This document lists use cases and benchmark scenarios for the Software Heritage graph service.

Conventions

  • Node identification: in the following, nodes are always identified by their Software Heritage Persistent identifiers (SWH PIDs).

Use cases

Browsing

The following use cases require traversing the forward graph.

  • ls: given a directory node, list (non recursively) all linked nodes of type directory and content

    Implementation:

    /graph/neighbors/:DIR_ID?edges=dir:cnt,dir:dir
    
  • ls -R: given a directory node, recursively list all linked nodes of type directory and content

    Implementation:

    /graph/visit/paths/:DIR_ID?edges=dir:cnt,dir:dir
    
  • git log: given a revision node, recursively list all linked nodes of type revision

    Implementation:

    /graph/visit/nodes/:REV_ID?edges=rev:rev
    

Vault

The following use cases require traversing the forward graph.

  • tarball (same as ls -R above)

  • git bundle: given a node, recursively list all linked nodes of any kind

    Implementation:

    /graph/visit/nodes/:NODE_ID?edges=*
    

Provenance

The following use cases require traversing the backward (transposed) graph.

  • commit provenance: given a content or directory node, return a commit whose directory (recursively) contains it

    Implementation:

    /graph/walk/:NODE_ID/rev?direction=backward&edges=dir:dir,cnt:dir,dir:rev
    
  • complete commit provenance: given a content or directory node, return all commits whose directory (recursively) contains it

    Implementation:

    /graph/leaves/:NODE_ID?direction=backward&edges=dir:dir,cnt:dir,dir:rev
    
  • origin provenance: given a content, directory, or commit node, return an origin that has at least one snapshot that (recursively) contains it

    Implementation:

    /graph/walk/:NODE_ID/ori?direction=backward&edges=*
    
  • complete origin provenance: given a content, directory, or commit node, return all origins that have at least one snapshot that (recursively) contains it

    Implementation:

    /graph/leaves/:NODE_ID?direction=backward&edges=*
    
  • SLOC tracking: left as future work

Provenance statistics

The following use cases require traversing the backward (transposed) graph.

  • content popularity across commits: for each content, count the number of commits (or commit popularity) that link to a directory that (recursively) includes it.

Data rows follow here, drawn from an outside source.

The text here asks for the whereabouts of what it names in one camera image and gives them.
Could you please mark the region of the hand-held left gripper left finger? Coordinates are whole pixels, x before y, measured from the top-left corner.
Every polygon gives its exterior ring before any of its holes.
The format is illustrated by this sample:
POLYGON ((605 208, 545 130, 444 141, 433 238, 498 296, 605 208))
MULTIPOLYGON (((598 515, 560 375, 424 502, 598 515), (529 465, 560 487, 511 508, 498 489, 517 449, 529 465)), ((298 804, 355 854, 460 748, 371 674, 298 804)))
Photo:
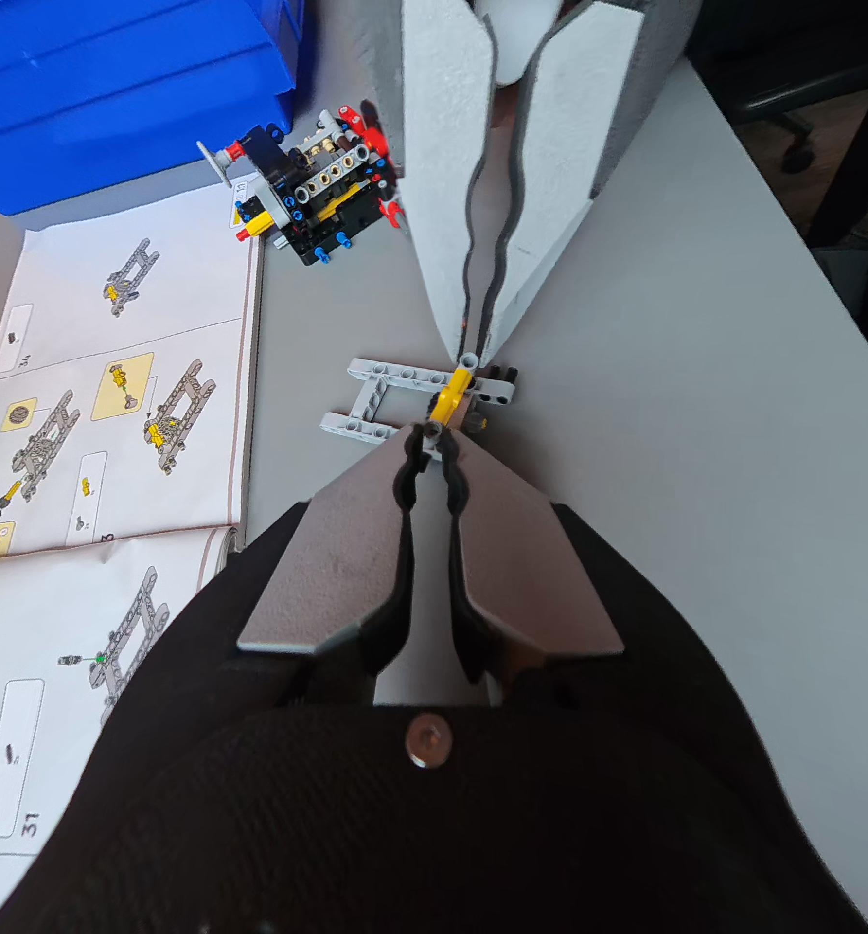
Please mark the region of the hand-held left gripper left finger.
POLYGON ((423 458, 413 423, 313 495, 239 649, 314 664, 343 656, 369 679, 391 663, 409 632, 410 512, 423 458))

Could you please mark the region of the yellow lego axle connector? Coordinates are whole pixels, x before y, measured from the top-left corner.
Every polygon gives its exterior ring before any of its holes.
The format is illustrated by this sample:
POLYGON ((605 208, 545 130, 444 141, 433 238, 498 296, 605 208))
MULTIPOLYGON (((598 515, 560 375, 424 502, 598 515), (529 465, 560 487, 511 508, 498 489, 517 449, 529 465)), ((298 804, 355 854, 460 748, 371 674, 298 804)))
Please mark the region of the yellow lego axle connector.
POLYGON ((459 430, 472 401, 478 357, 464 353, 447 385, 440 391, 425 423, 425 434, 437 438, 443 430, 459 430))

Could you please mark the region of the blue plastic bin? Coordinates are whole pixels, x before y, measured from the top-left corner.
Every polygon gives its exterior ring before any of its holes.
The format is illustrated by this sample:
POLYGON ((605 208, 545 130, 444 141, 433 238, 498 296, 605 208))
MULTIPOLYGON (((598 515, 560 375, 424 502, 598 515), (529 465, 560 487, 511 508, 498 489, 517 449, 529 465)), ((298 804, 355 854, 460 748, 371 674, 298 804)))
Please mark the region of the blue plastic bin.
POLYGON ((0 214, 292 129, 301 1, 1 1, 0 214))

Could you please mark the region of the lego car chassis assembly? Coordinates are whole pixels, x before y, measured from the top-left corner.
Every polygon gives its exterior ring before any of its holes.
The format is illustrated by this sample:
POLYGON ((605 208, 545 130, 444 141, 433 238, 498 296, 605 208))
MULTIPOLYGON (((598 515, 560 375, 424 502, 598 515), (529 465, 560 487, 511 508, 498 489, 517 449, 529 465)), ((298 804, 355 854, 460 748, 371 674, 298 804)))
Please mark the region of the lego car chassis assembly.
POLYGON ((218 151, 196 147, 233 192, 239 242, 289 247, 305 266, 330 262, 362 231, 385 219, 407 230, 397 173, 376 105, 324 109, 314 132, 285 148, 276 124, 255 125, 218 151))

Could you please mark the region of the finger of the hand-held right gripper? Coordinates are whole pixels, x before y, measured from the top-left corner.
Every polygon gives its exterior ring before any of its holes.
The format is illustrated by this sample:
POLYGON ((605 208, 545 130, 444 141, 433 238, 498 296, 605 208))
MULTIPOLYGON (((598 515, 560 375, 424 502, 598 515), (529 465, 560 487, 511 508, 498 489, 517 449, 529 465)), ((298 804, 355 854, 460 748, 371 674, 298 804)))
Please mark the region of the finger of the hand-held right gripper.
POLYGON ((510 214, 479 329, 482 363, 509 339, 591 208, 644 21, 636 6, 581 2, 531 56, 510 144, 510 214))
POLYGON ((402 2, 407 221, 450 358, 465 353, 472 194, 484 168, 496 41, 463 1, 402 2))

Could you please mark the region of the black office chair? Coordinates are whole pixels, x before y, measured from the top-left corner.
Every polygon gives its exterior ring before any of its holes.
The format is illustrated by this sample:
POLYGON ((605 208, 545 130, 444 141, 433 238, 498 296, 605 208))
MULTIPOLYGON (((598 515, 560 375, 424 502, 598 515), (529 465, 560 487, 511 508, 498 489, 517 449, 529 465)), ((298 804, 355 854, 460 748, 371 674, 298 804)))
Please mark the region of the black office chair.
MULTIPOLYGON (((686 55, 734 125, 775 123, 793 135, 783 165, 808 167, 802 108, 868 90, 868 1, 707 1, 686 55)), ((868 212, 868 109, 806 234, 831 247, 868 212)))

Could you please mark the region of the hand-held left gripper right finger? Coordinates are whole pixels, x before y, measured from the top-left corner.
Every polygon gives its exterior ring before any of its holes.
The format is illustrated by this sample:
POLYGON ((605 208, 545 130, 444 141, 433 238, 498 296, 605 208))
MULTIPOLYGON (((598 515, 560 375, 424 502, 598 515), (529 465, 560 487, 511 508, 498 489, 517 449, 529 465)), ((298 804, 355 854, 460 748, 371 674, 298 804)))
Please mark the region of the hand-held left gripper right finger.
POLYGON ((543 492, 465 435, 439 449, 451 515, 456 655, 470 683, 513 683, 550 663, 621 655, 625 645, 543 492))

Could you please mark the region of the lego instruction booklet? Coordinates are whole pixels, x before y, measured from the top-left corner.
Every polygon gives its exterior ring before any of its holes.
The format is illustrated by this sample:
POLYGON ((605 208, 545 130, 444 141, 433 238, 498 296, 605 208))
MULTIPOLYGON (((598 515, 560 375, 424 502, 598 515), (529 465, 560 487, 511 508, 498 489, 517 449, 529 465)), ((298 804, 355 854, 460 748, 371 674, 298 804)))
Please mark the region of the lego instruction booklet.
POLYGON ((261 248, 221 186, 27 233, 0 319, 0 862, 242 523, 261 248))

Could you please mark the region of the grey lego frame assembly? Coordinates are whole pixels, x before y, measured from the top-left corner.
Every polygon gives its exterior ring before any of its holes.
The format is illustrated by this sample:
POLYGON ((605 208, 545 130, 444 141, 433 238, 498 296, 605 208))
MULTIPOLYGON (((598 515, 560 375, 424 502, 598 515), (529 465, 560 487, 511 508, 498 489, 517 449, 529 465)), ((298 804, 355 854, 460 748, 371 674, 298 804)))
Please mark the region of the grey lego frame assembly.
MULTIPOLYGON (((394 437, 398 431, 397 427, 377 420, 377 414, 387 390, 397 388, 425 394, 428 397, 426 422, 440 391, 447 385, 454 371, 432 370, 388 361, 355 358, 350 362, 348 373, 362 382, 362 388, 350 412, 347 414, 325 413, 320 427, 323 431, 336 436, 378 446, 394 437)), ((519 370, 516 367, 502 368, 491 364, 486 369, 477 369, 475 386, 471 392, 472 401, 463 424, 459 430, 449 430, 465 434, 483 431, 488 420, 478 410, 478 407, 482 404, 509 405, 517 390, 518 377, 519 370)), ((431 460, 440 461, 440 436, 429 438, 425 434, 423 451, 431 460)))

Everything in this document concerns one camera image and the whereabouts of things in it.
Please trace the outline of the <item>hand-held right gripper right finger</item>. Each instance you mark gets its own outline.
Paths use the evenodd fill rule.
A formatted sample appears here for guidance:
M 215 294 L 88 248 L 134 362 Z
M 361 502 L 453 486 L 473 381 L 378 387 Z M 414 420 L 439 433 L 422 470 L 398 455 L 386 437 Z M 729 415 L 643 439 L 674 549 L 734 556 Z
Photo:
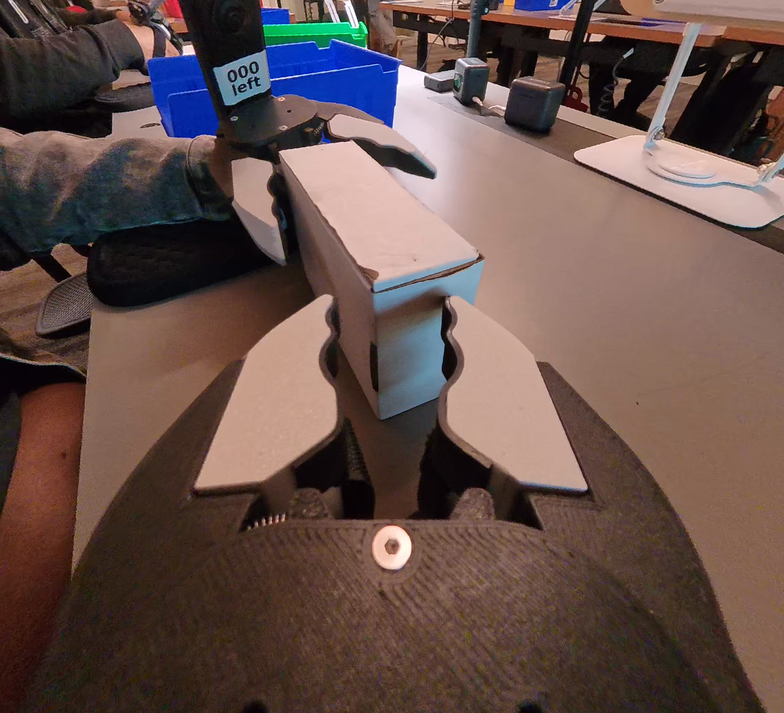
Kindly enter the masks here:
M 459 296 L 445 301 L 455 370 L 439 396 L 446 438 L 478 464 L 490 491 L 587 491 L 534 355 Z

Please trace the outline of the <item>person's left forearm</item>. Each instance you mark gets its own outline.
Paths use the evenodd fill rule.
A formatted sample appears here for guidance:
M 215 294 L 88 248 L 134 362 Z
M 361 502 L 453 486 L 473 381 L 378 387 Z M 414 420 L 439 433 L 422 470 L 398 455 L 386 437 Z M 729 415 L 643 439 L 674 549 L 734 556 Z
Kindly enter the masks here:
M 1 229 L 22 254 L 151 225 L 224 221 L 230 153 L 215 137 L 90 139 L 2 129 Z

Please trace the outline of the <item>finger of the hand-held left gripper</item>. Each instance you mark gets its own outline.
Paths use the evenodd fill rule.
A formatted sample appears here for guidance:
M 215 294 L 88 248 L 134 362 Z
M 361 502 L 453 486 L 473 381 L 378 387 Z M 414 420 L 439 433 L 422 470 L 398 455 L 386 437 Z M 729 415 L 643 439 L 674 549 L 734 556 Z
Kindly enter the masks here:
M 436 178 L 435 165 L 382 120 L 348 105 L 321 105 L 320 118 L 330 142 L 353 142 L 383 167 Z
M 231 163 L 234 212 L 257 247 L 277 265 L 288 263 L 285 219 L 269 182 L 272 163 L 245 157 Z

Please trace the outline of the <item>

Plot the distribution of content popularity across commits.

    Implementation: apply complete commit provenance to each content node, count the returned commits, aggregate.

  • commit popularity across origins: for each commit, count the number of origins (or origin popularity) that have a snapshot that (recursively) includes it. Plot the distribution of commit popularity across origins.

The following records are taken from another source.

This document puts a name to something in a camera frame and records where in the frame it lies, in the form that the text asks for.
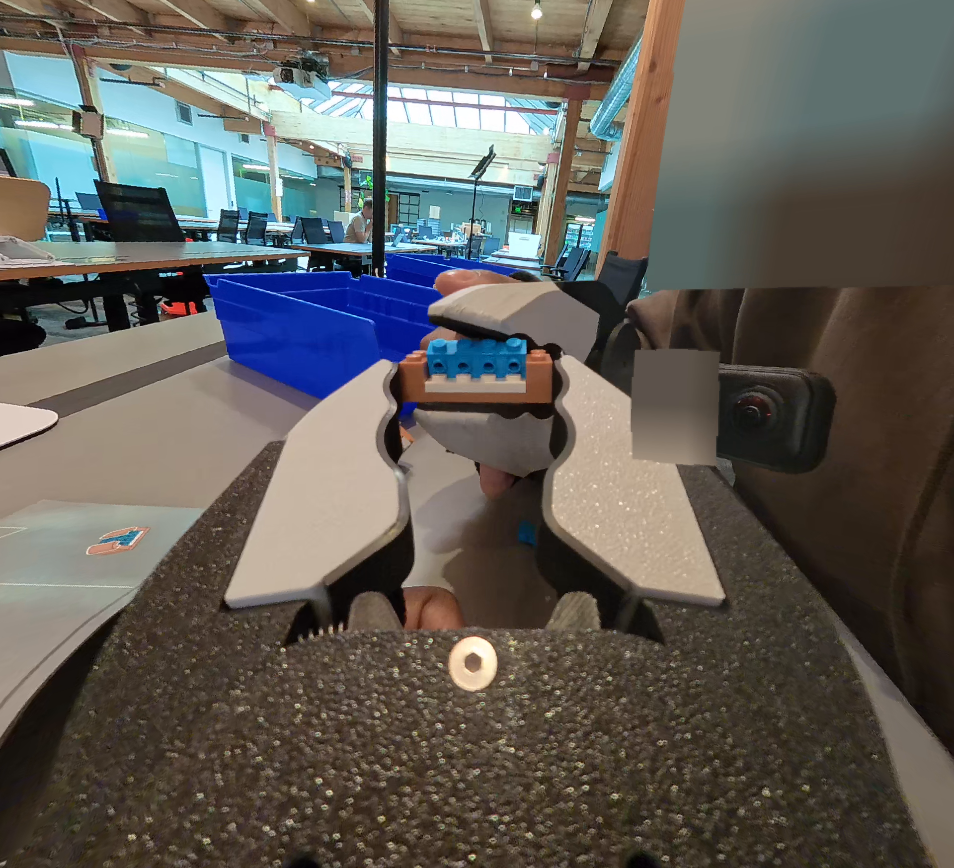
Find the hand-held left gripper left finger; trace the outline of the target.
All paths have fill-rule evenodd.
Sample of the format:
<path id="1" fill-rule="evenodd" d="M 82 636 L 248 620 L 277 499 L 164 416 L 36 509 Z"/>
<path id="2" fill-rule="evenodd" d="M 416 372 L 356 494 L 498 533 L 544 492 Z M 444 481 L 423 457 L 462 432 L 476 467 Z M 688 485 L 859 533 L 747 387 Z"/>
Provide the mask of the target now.
<path id="1" fill-rule="evenodd" d="M 346 609 L 365 589 L 400 588 L 414 552 L 395 373 L 376 361 L 288 433 L 224 593 L 230 609 Z"/>

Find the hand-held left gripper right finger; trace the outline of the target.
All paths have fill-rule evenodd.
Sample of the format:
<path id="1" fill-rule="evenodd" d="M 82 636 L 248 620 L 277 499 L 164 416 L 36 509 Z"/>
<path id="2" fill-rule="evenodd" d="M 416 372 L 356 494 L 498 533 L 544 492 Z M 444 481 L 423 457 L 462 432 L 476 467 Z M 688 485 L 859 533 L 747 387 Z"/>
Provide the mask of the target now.
<path id="1" fill-rule="evenodd" d="M 675 465 L 633 457 L 629 397 L 570 355 L 555 371 L 566 446 L 543 484 L 550 531 L 622 588 L 720 605 L 725 593 Z"/>

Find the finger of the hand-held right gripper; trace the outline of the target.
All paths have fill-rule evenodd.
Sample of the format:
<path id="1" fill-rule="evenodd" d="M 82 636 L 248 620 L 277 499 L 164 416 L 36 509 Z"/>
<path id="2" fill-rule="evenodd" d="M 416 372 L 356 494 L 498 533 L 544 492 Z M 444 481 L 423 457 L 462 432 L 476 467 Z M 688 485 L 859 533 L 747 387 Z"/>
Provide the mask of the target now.
<path id="1" fill-rule="evenodd" d="M 540 418 L 522 413 L 510 418 L 486 410 L 418 407 L 415 419 L 448 451 L 510 475 L 546 470 L 554 461 L 553 416 Z"/>
<path id="2" fill-rule="evenodd" d="M 546 282 L 472 286 L 432 303 L 427 314 L 436 326 L 464 337 L 525 337 L 580 361 L 596 343 L 599 325 L 597 312 Z"/>

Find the long orange studded plate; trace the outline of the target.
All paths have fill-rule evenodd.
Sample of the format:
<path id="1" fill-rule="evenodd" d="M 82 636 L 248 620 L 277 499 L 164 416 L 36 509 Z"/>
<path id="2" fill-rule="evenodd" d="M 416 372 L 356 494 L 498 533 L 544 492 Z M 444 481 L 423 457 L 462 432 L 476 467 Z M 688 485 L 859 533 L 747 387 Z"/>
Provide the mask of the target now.
<path id="1" fill-rule="evenodd" d="M 397 376 L 403 402 L 463 404 L 551 404 L 554 401 L 554 361 L 544 350 L 531 350 L 526 376 L 496 378 L 432 377 L 423 350 L 412 352 L 398 364 Z"/>

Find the white studded plate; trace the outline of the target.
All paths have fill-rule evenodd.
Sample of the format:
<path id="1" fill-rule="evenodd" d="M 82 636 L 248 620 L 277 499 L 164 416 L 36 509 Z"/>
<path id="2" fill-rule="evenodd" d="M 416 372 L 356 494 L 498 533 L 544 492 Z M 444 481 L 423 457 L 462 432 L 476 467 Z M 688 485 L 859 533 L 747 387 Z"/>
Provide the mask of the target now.
<path id="1" fill-rule="evenodd" d="M 494 373 L 483 375 L 461 373 L 456 376 L 435 374 L 430 376 L 425 384 L 425 394 L 429 395 L 522 395 L 525 393 L 526 379 L 520 374 L 503 377 Z"/>

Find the long blue brick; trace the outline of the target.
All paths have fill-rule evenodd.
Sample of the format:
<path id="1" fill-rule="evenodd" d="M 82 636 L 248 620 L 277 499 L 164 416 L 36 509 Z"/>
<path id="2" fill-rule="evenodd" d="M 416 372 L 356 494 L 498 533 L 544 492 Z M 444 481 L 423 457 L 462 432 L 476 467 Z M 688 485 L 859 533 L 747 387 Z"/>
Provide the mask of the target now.
<path id="1" fill-rule="evenodd" d="M 524 339 L 510 337 L 495 339 L 439 339 L 430 342 L 425 350 L 427 369 L 431 377 L 445 377 L 450 381 L 524 380 L 527 373 L 528 348 Z"/>

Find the blue plastic bin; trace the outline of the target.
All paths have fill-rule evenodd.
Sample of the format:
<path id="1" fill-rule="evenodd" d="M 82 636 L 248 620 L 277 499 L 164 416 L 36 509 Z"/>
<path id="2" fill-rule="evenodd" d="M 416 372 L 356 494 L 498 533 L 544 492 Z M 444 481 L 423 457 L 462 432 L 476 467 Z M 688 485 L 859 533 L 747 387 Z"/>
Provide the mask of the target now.
<path id="1" fill-rule="evenodd" d="M 348 272 L 207 275 L 229 357 L 327 397 L 378 360 L 401 361 L 432 324 L 433 288 Z"/>
<path id="2" fill-rule="evenodd" d="M 505 265 L 434 254 L 386 254 L 386 278 L 425 288 L 432 287 L 440 274 L 454 269 L 493 271 L 507 277 L 516 271 Z"/>

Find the grey instruction booklet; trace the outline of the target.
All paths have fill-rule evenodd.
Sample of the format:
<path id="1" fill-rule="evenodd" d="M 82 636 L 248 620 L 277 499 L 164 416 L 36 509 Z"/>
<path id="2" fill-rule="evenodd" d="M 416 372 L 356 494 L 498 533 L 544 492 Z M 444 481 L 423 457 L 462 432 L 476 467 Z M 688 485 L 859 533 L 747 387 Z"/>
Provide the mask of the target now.
<path id="1" fill-rule="evenodd" d="M 201 508 L 44 500 L 1 520 L 1 735 Z"/>

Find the person's right hand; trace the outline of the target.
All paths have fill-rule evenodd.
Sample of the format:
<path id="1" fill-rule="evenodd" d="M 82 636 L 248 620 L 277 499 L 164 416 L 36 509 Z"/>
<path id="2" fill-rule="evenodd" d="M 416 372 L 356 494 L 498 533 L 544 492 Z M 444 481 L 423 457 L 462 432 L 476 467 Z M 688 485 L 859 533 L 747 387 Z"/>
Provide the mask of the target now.
<path id="1" fill-rule="evenodd" d="M 539 280 L 540 278 L 537 276 L 525 271 L 517 271 L 507 276 L 495 273 L 493 270 L 451 269 L 436 278 L 434 287 L 442 296 L 447 297 L 457 291 L 477 285 L 515 284 L 518 281 L 534 282 Z M 423 337 L 420 348 L 426 349 L 435 339 L 455 339 L 457 337 L 459 336 L 452 329 L 437 327 Z M 516 477 L 488 465 L 475 464 L 475 467 L 479 472 L 481 490 L 491 500 L 502 497 L 513 489 L 519 480 L 540 481 L 543 480 L 546 473 L 545 469 L 540 469 L 525 477 Z"/>

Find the black panel on tall stand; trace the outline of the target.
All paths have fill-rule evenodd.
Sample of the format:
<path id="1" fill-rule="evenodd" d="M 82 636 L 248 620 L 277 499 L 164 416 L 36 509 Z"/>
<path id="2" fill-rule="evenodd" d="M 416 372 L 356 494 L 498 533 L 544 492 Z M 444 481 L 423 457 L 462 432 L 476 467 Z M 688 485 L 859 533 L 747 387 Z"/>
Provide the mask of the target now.
<path id="1" fill-rule="evenodd" d="M 491 145 L 489 146 L 489 148 L 488 148 L 487 153 L 485 154 L 485 156 L 483 156 L 483 157 L 481 158 L 481 160 L 478 162 L 478 164 L 477 164 L 477 165 L 474 167 L 474 169 L 471 171 L 470 179 L 472 180 L 472 183 L 473 183 L 473 190 L 472 190 L 472 198 L 471 198 L 471 220 L 470 220 L 470 223 L 469 223 L 469 228 L 470 228 L 470 230 L 469 230 L 469 232 L 468 232 L 468 238 L 469 238 L 469 240 L 471 240 L 471 237 L 472 237 L 473 234 L 474 234 L 474 228 L 475 228 L 475 226 L 474 226 L 474 223 L 475 223 L 475 211 L 476 211 L 476 195 L 477 195 L 477 193 L 478 193 L 479 182 L 480 182 L 480 180 L 483 178 L 483 176 L 485 175 L 487 169 L 489 168 L 490 164 L 493 163 L 493 161 L 494 161 L 495 158 L 496 158 L 495 146 L 494 146 L 493 144 L 491 144 Z"/>

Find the long office table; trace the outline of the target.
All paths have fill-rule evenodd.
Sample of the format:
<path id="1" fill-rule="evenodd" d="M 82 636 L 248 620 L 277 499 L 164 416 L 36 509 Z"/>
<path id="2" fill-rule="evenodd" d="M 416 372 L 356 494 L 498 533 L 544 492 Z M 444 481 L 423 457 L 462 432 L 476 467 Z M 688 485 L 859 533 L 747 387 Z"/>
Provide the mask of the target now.
<path id="1" fill-rule="evenodd" d="M 304 255 L 304 247 L 278 249 L 228 242 L 73 242 L 44 241 L 39 248 L 54 257 L 54 264 L 2 264 L 2 281 L 27 280 L 17 289 L 3 289 L 2 311 L 36 305 L 102 299 L 111 331 L 130 327 L 125 295 L 158 295 L 161 287 L 138 279 L 158 269 L 264 262 Z"/>

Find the white ceiling projector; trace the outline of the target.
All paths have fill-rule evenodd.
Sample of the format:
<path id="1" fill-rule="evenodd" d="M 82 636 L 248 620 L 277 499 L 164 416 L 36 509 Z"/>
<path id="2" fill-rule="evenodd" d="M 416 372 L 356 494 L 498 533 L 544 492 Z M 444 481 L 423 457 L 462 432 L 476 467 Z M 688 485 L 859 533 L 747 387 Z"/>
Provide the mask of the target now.
<path id="1" fill-rule="evenodd" d="M 271 81 L 295 99 L 320 102 L 331 96 L 328 73 L 326 55 L 303 51 L 274 67 Z"/>

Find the clear acrylic stand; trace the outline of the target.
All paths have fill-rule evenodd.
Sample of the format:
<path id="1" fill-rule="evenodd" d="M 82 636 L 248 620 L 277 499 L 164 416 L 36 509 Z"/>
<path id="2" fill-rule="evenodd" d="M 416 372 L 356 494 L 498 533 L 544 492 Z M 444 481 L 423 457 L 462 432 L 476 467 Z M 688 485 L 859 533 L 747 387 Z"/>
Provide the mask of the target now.
<path id="1" fill-rule="evenodd" d="M 54 266 L 57 259 L 33 241 L 2 235 L 0 262 L 2 269 L 13 269 Z"/>

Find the light wooden chair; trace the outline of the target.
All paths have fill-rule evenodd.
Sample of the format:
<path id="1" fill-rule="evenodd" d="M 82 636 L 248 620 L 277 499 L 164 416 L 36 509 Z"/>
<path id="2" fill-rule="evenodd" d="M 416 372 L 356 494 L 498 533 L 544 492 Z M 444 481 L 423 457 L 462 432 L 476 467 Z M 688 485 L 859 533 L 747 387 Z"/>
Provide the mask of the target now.
<path id="1" fill-rule="evenodd" d="M 39 241 L 46 235 L 51 192 L 43 182 L 0 177 L 1 236 Z"/>

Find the large spiral air duct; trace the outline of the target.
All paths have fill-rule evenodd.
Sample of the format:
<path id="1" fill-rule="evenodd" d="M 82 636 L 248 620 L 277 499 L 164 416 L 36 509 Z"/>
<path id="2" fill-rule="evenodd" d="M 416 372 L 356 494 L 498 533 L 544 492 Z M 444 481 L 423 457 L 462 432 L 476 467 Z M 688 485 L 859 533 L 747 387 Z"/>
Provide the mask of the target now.
<path id="1" fill-rule="evenodd" d="M 616 142 L 622 138 L 624 128 L 615 123 L 615 118 L 632 93 L 642 40 L 640 36 L 627 53 L 590 119 L 590 133 L 601 141 Z"/>

    Implementation: apply complete origin provenance to each commit node, count the returned origins, aggregate.

  • SLOC popularity across contents: left as future work

The following use cases require traversing the forward graph.

  • revision size (as n. of contents) distribution: for each revision, count the number of contents that are (recursively) reachable from it. Plot the distribution of revision sizes.
  • origin size (as n. of revisions) distribution: for each origin, count the number of revisions that are (recursively) reachable from it. Plot the distribution of origin sizes.

Benchmarks

Notes on how to benchmark graph access:

  • separate pure-graph timings from timings related to use additional mappings (e.g., node types), no matter if the mappings are in-memory or on-disk
  • separate in-memory timings from on-disk timings; in particular, separate the timing of translating node identifiers between internal integers and SWH PIDs
  • for each use case that requires a node as input, we will randomize the choice of the input node and repeat the experiment a suitable number of times; where possible we will aggregate results computing basic statistics (average, standard deviation), as well as normalize results w.r.t. the “size” of the chosen node (e.g., number of nodes/path length in the resulting visit)

Basic benchmarks

  • Edge traversal: given a node, retrieve the first node in its adjacency list.

    For reference: Apostolico, Drovandi in Graph Compression by BFS report times to retrieve the adjacency list of a node (and/or test if an edge exists between two nodes) in the 2-3 us range, for the largest graph in their experiments (22 M nodes, 600 M edges).

Each use case is a benchmark

In addition to abstract benchmark, we will use each use case above as a scenario-based benchmark.